The delegation also learned, from the presentation by Hon Ohlsson, that pornography is not included in the Swedish law criminalising the buying of sex. However, notwithstanding this, the issue recently came up at a Social Democrat Congress and discussions have taken place that are aimed at including it in the future, especially since most of the women organisations are expressing concerns that it has been excluded from the law and are exploring the possibility of including it as it fuels the demand for prostitution. further indicated that she is positive that one day that the legislation in Sweden will criminalise pornography as is the case in countries such as England.


She concluded her presentation by stating that since the inception of the Act, there has not been a single political party that has wanted to do away with the law. And this has encouraged them as legislators, to look into having tougher legislation around the issues of prostitution, specifically at enacting legislation which will punish Swedes for buying sex abroad as is the case in Norway. She added that legislative reforms in this regard, will also see an increase in the fines and convictions for buying sex.


Also of particular importance, Hon Ohlsson informed the delegation that prostitution is big business in certain quarters of the world and as such there is economic pressure in those parts of the world to ensure prostitution remains legal such as in the United States State of Nevada where prostitution is legalised due to the strong financial and political interest in it. She added that despite research showing that prostitution is not necessarily a choice and 9 out 10 women in prostitution, wish to exit it, there are institutions like the George Soros Foundation which are opposed to the Swedish law or approach and even fund research aimed at showing that the Swedish law or approach to prostitution denies women the right to engage in sex work.


3.3        Day Three, Wednesday 4 October 2017


Day three of the study tour saw the delegation taking notes and learning from presentations from the National Coordinator for Trafficking and Prostitution; the Swedish Civil Society Platform Against Human Trafficking and the Swedish Chancellor of Justice and Professor Lena Holmqvist.


  1. the National Coordinator for Trafficking and Prostitution


The presentation by the National Coordinator Against Trafficking and Prostitution (National Coordinator), Mr Patrik Cederlof, focussed on sharing background information with the delegation on the structures and coordination in involved in preventing and combatting prostitution and human trafficking in Sweden.

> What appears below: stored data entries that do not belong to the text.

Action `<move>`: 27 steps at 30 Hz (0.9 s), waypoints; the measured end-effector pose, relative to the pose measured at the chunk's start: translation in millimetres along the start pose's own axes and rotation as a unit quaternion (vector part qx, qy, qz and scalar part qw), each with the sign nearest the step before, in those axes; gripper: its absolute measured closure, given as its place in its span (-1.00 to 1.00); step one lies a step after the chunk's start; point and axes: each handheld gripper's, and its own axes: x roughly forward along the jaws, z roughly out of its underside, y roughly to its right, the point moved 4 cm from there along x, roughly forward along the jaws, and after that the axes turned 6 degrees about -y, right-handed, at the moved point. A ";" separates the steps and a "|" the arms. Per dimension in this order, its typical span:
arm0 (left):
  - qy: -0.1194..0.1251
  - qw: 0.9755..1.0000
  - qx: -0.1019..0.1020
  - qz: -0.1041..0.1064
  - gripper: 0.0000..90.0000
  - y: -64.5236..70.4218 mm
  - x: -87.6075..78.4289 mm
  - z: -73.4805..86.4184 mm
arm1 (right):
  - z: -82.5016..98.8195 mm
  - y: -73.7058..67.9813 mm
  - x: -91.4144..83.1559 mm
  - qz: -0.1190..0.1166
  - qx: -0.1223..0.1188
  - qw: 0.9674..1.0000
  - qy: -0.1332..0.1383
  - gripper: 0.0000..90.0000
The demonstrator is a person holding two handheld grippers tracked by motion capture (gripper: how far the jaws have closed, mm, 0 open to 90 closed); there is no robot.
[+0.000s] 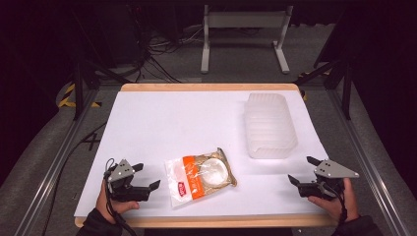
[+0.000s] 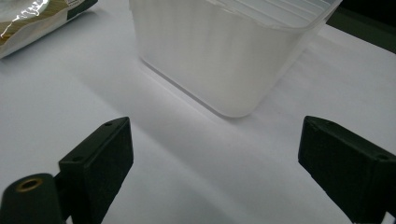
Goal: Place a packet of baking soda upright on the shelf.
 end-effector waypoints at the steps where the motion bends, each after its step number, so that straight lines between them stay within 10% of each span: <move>1: -0.001 1.000 -0.003 -0.001 -0.73 1.3 0.2 -0.4 | 0.2 0.1 0.3 0.000 -0.001 1.000 -0.001 -0.75; 16: -0.033 0.997 -0.045 0.046 -0.73 24.6 6.0 5.3 | -7.7 -9.4 11.3 -0.011 -0.027 1.000 -0.010 -0.74; 27: -0.092 0.992 -0.024 0.077 -0.57 64.6 8.2 11.9 | -8.4 -10.5 13.5 -0.022 -0.030 0.999 -0.011 -0.73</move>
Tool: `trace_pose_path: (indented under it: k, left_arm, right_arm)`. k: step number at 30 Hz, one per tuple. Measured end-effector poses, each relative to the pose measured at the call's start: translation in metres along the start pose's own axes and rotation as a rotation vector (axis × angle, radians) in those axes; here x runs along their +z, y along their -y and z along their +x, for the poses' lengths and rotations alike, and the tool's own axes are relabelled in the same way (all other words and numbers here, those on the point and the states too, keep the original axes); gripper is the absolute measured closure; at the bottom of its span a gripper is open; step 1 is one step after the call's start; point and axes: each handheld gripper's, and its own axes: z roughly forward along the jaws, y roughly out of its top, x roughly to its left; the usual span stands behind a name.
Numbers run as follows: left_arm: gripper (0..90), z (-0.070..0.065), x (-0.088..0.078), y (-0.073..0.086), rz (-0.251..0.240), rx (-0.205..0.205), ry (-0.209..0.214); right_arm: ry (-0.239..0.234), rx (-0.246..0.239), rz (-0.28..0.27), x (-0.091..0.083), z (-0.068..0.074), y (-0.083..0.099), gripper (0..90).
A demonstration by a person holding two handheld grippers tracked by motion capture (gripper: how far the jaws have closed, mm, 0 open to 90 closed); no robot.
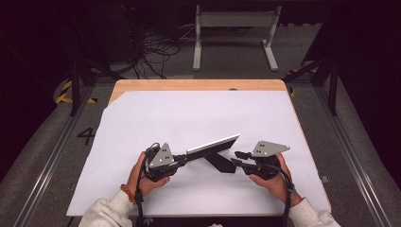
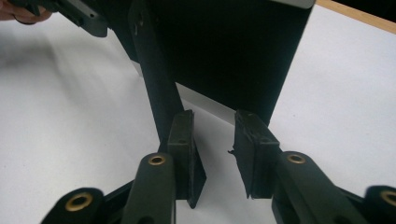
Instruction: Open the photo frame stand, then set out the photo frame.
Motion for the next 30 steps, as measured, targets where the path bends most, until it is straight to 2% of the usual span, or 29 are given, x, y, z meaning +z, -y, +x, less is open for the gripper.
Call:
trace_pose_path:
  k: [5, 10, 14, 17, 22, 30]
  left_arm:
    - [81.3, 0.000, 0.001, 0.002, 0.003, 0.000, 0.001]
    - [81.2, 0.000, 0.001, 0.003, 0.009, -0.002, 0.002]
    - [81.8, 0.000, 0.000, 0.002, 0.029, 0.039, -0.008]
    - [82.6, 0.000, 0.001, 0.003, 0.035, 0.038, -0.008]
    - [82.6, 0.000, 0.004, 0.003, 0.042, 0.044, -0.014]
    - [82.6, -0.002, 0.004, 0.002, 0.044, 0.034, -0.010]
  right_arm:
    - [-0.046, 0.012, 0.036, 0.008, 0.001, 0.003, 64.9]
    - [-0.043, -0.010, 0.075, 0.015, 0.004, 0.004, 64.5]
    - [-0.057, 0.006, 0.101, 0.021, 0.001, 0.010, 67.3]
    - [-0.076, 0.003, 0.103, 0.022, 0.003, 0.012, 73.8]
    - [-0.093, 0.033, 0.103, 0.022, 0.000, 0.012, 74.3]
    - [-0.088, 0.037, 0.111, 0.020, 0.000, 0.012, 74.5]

In his presentation the National Coordinator informed the delegation that Sweden has a largely decentralised administrative system that is characterised by broad administrative independence and composed of 21 counties, 290 municipalities and 7 police districts. The decentralisation of Sweden’s administration, in this sense, has also meant there are social services units in all 290 units and, unlike in other countries, these units are not NGO driven. He further explained that the Office of the National Coordinator (Office) was established in 2009 as part of the previous Action Plan Against Prostitution and Trafficking and is charged with ensuring national coordination in working against prostitution and trafficking The Office further runs the Rehabilitation Program and Safe Return Programs, established in partnership with the International Organisation for Migration (IOM), which programs are intended to benefit victims of prostitution and human trafficking. In addition to ensuring that there is a coordinated approach to combatting trafficking and prostitution in Sweden and running the Rehabilitation Program and Safe Return Programs, the National Coordinator is also responsible for running a number of awareness campaigns using various media platforms including billboards adverts aimed at dissuading Swedes from, inter alia, buying sex at home and when on holiday outside the country and engaging in forced labour practices.

  • delegation was also informed by the National Coordinator that the establishment of the Office, began with the establishment of National Taskforce Against Trafficking in Human Beings (Taskforce). The Taskforce includes inter alia the National Police; the Specialised Police Units in Stockholm, Gothenburg and Malmo; BOSS Unit; Border Police; Office of the Prosecutor; the Swedish Migration Agency; Swedish Tax Authority and the Work Environment Agency. The Taskforce is also the first point of contact and it adopts a multidisciplinary holistic approach in offering direct support to agencies such as NGOs in operational cases via phone, email and personal interactions. And further serves as a national reference group, at all levels, for developing training methods and materials and also sets up or participates in trainings where the Taskforce team gives operational hands on input at a local, national and international level.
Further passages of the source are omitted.